Copy each line of the data below exactly, leaving out pictures.

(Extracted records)
────

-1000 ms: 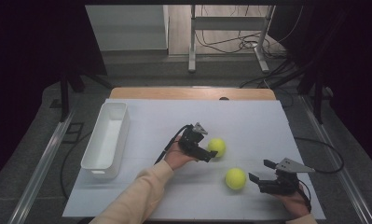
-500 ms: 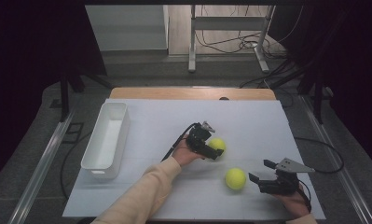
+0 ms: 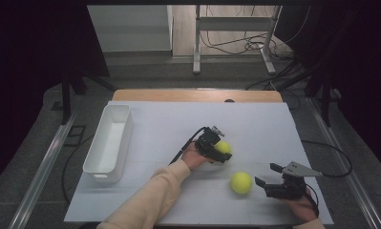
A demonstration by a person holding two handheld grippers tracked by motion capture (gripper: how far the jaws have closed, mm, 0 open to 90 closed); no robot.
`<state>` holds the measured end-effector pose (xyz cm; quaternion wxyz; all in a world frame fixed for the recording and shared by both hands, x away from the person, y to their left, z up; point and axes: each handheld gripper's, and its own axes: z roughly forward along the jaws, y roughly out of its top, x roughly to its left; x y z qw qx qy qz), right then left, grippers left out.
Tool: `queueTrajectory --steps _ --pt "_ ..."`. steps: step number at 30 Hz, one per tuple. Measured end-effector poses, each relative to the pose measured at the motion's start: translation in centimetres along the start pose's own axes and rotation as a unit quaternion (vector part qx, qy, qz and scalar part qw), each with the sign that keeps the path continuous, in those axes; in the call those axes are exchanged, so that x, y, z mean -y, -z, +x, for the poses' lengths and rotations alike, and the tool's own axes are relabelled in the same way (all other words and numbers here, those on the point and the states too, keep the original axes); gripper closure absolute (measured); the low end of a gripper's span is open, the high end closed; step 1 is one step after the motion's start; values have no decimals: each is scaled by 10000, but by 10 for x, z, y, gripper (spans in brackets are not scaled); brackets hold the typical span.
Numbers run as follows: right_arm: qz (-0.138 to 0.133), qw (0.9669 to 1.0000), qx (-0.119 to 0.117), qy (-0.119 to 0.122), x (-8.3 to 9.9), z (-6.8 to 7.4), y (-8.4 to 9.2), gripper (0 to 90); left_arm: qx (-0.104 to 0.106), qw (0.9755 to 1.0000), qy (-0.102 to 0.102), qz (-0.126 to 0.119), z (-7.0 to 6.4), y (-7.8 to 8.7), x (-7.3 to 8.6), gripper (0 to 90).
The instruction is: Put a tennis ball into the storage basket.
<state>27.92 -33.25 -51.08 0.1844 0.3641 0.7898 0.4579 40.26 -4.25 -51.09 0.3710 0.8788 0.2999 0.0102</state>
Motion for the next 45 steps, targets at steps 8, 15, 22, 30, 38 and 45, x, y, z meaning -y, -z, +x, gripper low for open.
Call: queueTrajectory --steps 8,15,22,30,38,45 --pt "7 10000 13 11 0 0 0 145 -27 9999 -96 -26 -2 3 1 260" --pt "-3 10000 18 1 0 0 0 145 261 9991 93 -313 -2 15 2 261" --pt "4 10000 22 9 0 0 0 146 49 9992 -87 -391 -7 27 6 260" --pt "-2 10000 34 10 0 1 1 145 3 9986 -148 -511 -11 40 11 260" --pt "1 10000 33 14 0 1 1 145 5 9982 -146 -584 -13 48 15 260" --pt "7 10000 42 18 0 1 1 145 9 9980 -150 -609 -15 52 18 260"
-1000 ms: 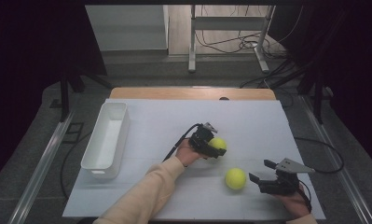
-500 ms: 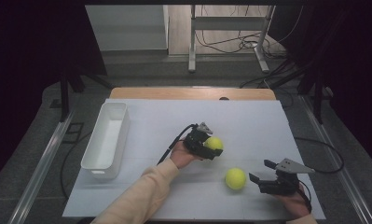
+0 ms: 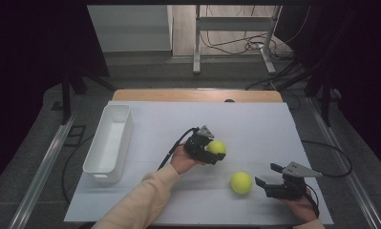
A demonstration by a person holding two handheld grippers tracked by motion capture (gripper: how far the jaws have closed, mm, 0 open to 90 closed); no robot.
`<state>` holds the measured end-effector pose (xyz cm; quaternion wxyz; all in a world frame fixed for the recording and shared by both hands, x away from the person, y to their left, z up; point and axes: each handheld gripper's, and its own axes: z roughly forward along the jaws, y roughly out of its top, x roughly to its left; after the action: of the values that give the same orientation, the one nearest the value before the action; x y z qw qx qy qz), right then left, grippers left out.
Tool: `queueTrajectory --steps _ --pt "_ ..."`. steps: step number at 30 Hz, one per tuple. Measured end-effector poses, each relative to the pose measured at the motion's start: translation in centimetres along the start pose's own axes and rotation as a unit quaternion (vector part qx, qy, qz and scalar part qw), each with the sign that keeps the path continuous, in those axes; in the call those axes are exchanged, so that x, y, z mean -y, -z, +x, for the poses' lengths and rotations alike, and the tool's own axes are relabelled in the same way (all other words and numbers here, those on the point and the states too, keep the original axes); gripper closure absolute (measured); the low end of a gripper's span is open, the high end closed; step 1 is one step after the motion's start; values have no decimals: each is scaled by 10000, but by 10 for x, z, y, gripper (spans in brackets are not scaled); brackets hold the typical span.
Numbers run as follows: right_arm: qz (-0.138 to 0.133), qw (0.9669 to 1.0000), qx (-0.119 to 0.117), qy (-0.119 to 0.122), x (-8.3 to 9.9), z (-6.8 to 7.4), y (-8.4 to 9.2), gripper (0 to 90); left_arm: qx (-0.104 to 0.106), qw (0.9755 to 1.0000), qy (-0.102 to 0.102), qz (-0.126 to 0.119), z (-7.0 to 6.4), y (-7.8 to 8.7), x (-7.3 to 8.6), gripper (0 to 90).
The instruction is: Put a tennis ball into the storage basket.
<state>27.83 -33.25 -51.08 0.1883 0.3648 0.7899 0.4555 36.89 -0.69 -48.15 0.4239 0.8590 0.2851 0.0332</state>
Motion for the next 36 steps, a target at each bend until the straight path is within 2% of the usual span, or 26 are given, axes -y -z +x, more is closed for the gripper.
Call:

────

Task answer |
-1000 ms: 
-500 ms: 
+0 ms: 
A demonstration by a person holding two handheld grippers tracked by motion capture (gripper: how far the jaws have closed, mm, 0 open to 90 closed); no robot.
`<state>` holds the measured end-effector pose (xyz cm; quaternion wxyz; all in a world frame fixed for the recording and shared by both hands, x away from the person, y to their left, z up; point and axes: each handheld gripper's, and its own axes: z roughly forward along the jaws, y roughly out of its top, x roughly to its left; x y z qw qx qy qz), right then left, grippers left out.
Tool: `queueTrajectory --steps _ --pt "_ ..."`. steps: step number at 30 Hz, one per tuple. Measured end-effector poses, each relative to the pose measured at the motion's start: translation in centimetres along the start pose's own axes and rotation as a unit quaternion (vector part qx, qy, qz and scalar part qw), each with the sign that keeps the path continuous, in those axes; in the call those axes are exchanged, so that x, y, z mean -y, -z, +x, for the poses' lengths and rotations alike, and the tool's own axes are relabelled in the same way (all other words and numbers here, those on the point and the states too, keep the original axes); gripper closure absolute (measured); the low end of a gripper's span is open, the high end closed; step 1 is one step after the motion's start; values have no decimals: each is scaled by 10000, but by 10 for x, z, y, gripper (spans in brackets are not scaled); brackets hold the typical span.
Numbers run as follows: right_arm: qz (-0.138 to 0.133), qw (0.9669 to 1.0000), qx (-0.119 to 0.117), qy (-0.119 to 0.122), x (-8.3 to 9.9), z (-6.8 to 7.4), y (-8.4 to 9.2), gripper (0 to 90); left_arm: qx (-0.104 to 0.106), qw (0.9755 to 1.0000), qy (-0.102 to 0.102), qz (-0.126 to 0.119), z (-7.0 to 6.4), y (-7.8 to 8.7), x (-7.3 to 8.6), gripper (0 to 90).
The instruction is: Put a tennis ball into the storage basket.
<state>27.92 -33.25 -51.08 0.1844 0.3641 0.7898 0.4579 40.26 -4.25 -51.09 0.3710 0.8788 0.2999 0.0102</state>
Motion for the next 45 steps, targets at steps 8, 15, 22, 30, 38 and 45, x, y, z meaning -y, -z, +x, gripper low for open.
Call: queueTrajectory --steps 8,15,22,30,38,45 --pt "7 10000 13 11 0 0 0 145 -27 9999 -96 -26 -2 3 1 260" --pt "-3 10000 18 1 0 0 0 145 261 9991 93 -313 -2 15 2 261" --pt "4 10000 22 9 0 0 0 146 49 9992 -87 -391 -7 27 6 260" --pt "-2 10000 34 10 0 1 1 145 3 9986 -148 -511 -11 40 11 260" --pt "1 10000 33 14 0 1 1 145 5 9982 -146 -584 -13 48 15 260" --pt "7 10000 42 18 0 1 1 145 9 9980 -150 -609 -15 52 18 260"
-1000 ms: 
-500 ms: 
+0 ms: 
A demonstration by a person holding two handheld grippers tracked by motion capture (gripper: how far the jaws have closed, mm, 0 open to 90 closed); no robot.
`<state>` holds the measured end-effector pose (xyz cm; quaternion wxyz; all in a world frame fixed for the recording and shared by both hands, x away from the person, y to their left, z up; point and axes: each handheld gripper's, and its own axes: z roughly forward along the jaws, y roughly out of its top, x roughly to its left; after the action: of the values that give the same orientation, the one nearest the value before the action; x y z qw qx qy qz), right then left, grippers left out.
Tool: `queueTrajectory --steps _ --pt "_ ..."`. steps: step number at 30 Hz, one per tuple. Measured end-effector poses, each relative to the pose measured at the motion's start: translation in centimetres along the start pose's own axes and rotation as a unit quaternion (vector part qx, qy, qz and scalar part qw), each with the sign that keeps the path continuous, in those axes; in the call those axes are exchanged, so that x, y, z mean -y, -z, +x, for the poses' lengths and rotations alike, and the tool's own axes are relabelled in the same way (all other words and numbers here, those on the point and the states too, keep the original axes); gripper closure absolute (measured); the low end of a gripper's span is open, the high end closed; step 1 is one step after the motion's start; values have no decimals: each is scaled by 10000, but by 10 for x, z, y, gripper (spans in brackets are not scaled); brackets hold the typical span.
Numbers run as follows: right_arm: qz (-0.138 to 0.133), qw (0.9669 to 1.0000), qx (-0.119 to 0.117), qy (-0.119 to 0.122), x (-8.3 to 9.9), z (-6.8 to 7.4), y (-8.4 to 9.2), gripper (0 to 90); left_arm: qx (-0.104 to 0.106), qw (0.9755 to 1.0000), qy (-0.102 to 0.102), qz (-0.126 to 0.119), z (-7.0 to 6.4), y (-7.8 to 8.7), x (-7.3 to 8.6), gripper (0 to 90).
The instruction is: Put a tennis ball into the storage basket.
<state>27.83 -33.25 -51.08 0.1883 0.3648 0.7899 0.4555 36.89 -0.69 -48.15 0.4239 0.8590 0.2851 0.0332</state>
Motion for the next 36 steps, a target at each bend until the straight path is within 2% of the usual span, or 26 are given, axes -y -z +x, more is closed for the gripper.
Call:

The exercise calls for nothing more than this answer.